Sometime during the boring drudgery of Mr. Marinell's high school English class, I taught myself to be dyslexic. Most people try to avoid this learning disability; I sought it out. True story. Hey, I've never been accused of being conventional.
I sat in the back of the classroom reading words from right to left (note: this is why I excel in the Cranium "GNILLEPS" category). Most of the results were fairly unproductive. For every "TARA is 'A RAT' spelled backwards" revelation, there were a hundred "INSTANT is 'TNATSNI' " types.
Every once in a while I'd read something interesting. DENNIS is SINNED. EVIL is LIVE. And, most importantly, DOG is GOD.
For a long time I thought of the dog-God parallel this way:
My dog loves me. He's never, ever sad or indifferent towards me. All I feel from him is love.

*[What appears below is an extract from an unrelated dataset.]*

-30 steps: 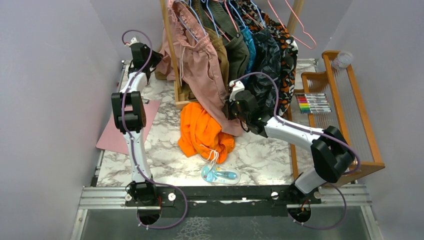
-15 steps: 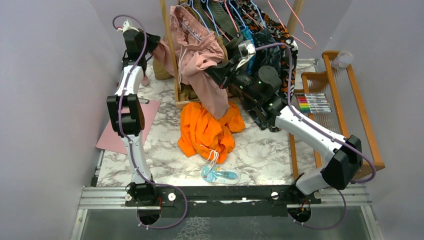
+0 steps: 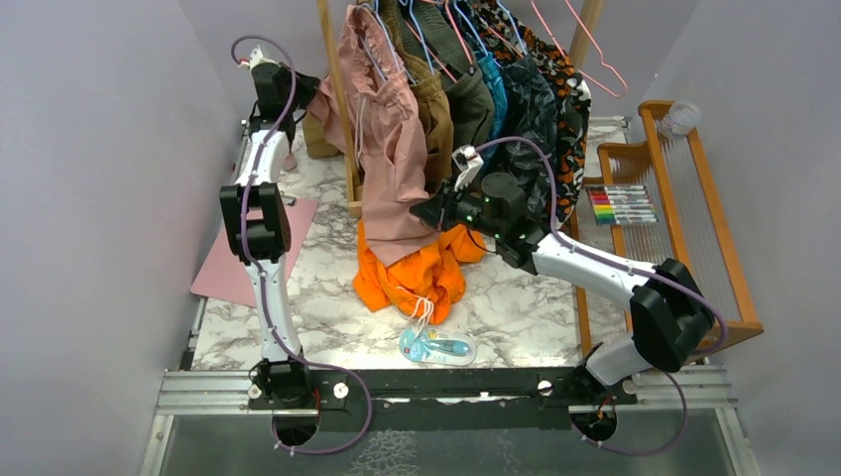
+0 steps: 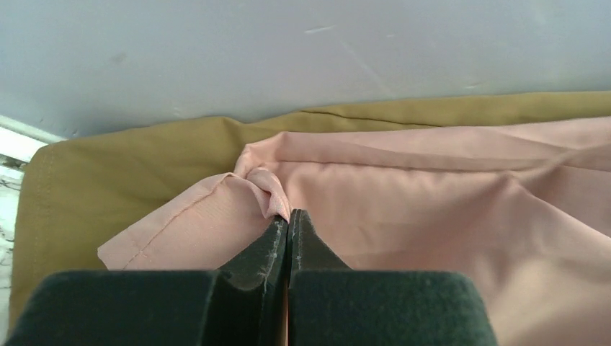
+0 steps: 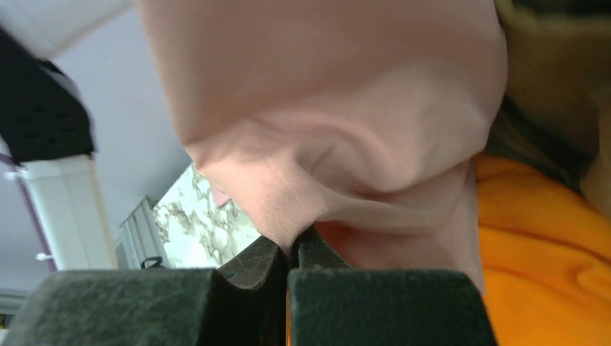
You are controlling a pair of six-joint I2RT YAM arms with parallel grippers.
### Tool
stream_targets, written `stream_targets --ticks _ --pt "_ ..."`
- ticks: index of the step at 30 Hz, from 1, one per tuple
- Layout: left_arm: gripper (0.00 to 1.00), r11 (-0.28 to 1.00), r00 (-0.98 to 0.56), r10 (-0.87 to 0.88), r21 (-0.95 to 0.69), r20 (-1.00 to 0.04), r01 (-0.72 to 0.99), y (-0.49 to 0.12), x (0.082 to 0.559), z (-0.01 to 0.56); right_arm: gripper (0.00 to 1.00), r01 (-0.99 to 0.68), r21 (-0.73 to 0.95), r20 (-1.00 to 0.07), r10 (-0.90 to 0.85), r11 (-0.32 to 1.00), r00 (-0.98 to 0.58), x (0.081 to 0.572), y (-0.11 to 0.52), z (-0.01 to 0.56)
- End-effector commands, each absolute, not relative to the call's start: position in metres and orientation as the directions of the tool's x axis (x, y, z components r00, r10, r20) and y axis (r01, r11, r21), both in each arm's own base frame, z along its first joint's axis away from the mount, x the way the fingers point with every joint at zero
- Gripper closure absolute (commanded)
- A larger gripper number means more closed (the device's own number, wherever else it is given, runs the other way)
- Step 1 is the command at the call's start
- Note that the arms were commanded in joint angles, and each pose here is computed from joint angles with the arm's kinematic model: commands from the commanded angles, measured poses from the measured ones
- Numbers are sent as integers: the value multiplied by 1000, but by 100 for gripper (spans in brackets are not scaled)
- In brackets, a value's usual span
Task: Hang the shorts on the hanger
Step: Place the hanger on the clothesline.
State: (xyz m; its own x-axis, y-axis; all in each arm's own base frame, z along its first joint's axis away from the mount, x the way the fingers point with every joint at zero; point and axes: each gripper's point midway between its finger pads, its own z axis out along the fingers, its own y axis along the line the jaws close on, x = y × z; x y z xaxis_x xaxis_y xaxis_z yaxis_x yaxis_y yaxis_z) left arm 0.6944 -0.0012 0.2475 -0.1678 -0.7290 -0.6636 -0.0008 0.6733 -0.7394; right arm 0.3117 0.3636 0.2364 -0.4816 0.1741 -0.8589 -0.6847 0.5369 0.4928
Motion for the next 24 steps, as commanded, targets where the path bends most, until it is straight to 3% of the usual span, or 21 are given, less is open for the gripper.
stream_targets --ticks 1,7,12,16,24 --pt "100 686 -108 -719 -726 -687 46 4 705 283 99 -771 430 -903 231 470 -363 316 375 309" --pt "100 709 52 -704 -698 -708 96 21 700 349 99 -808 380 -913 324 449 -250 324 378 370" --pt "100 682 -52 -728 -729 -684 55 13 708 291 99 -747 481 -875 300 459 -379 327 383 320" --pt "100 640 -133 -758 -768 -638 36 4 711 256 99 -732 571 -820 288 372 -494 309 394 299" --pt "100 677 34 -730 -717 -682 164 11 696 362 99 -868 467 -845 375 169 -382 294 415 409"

Now I'm trying to learn more from Dog = God:
Anyone who's ever seen me drive knows I'm not a patient person. It applies to other walks of life as well. Why is this taking so long? don't you want to get there faster? Why is Aspect X of my life taking so long to develop?
But now I'm trying to think of it in God's time. To Him, the time I have to wait for a job promotion is no time at all. Three more years to get my PhD after graduate school? Also not a long period of time (though it sounds like a small eternity to me).
So how can an impatient, I-want-results-and-I-want-them-now person like myself come to grips with God's time? I can think of my dog. See, to him (or any animal), time is moving faster than it is for us. We've all heard it: one human year is seven dog years. You know that feeling when you return from work and your dog treats you like he hasn't seen you in years? And you can't understand why he's so excited, because it's not like it's been that long? That's with a seven to one ratio. Now imagine God's ratio with us: eternity to one. Here's hoping that thought can (mind) (mind) me of God's timing.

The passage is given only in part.